● **YOUR GOAL**:
The lines to copy run from the one containing "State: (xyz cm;" through the last line of the listing; copy them exactly and nothing more.

● **DATA SHOWN**:
┄┄┄┄┄┄┄┄┄┄

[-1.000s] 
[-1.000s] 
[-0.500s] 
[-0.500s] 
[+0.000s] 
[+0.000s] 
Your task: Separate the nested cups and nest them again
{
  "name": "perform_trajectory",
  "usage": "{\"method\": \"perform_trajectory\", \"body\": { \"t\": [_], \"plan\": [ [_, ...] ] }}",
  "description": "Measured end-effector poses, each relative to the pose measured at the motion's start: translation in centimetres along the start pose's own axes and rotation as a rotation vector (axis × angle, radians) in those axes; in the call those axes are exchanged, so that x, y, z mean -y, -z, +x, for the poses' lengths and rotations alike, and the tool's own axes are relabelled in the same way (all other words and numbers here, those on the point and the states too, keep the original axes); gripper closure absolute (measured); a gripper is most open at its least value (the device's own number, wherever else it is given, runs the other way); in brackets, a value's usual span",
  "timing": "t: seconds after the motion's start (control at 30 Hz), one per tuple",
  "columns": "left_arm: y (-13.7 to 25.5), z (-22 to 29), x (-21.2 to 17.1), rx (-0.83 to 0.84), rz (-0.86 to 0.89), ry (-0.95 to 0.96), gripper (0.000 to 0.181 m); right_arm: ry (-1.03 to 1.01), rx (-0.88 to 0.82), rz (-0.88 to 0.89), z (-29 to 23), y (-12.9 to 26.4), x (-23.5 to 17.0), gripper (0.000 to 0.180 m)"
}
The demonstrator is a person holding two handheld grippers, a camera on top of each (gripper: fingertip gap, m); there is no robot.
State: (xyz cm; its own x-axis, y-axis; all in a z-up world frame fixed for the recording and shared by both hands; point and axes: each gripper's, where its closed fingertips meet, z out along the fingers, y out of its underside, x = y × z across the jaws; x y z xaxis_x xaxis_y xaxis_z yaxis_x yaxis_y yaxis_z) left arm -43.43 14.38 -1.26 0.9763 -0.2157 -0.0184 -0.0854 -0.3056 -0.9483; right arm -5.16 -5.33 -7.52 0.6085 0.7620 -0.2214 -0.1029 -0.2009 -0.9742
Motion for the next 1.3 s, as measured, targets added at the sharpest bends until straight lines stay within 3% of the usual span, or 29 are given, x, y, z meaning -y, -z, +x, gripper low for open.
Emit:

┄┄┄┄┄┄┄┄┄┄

● **YOUR SOLUTION**:
State: (xyz cm; its own x-axis, y-axis; all in a z-up world frame fixed for the recording and shared by both hands; point and axes: each gripper's, where its closed fingertips meet, z out along the fingers, y out of its underside, x = y × z across the jaws; x y z xaxis_x xaxis_y xaxis_z yaxis_x yaxis_y yaxis_z) left arm -43.43 14.38 -1.26 0.9763 -0.2157 -0.0184 -0.0854 -0.3056 -0.9483; right arm -5.16 -5.33 -7.52 0.6085 0.7620 -0.2214 -0.1029 -0.2009 -0.9742
Motion for the next 1.3 s, as measured, targets added at the sharpest bends until straight lines stay within 3% of the usual span, or 29 are given, x, y, z meaning -y, -z, +x, gripper low for open.
Emit:

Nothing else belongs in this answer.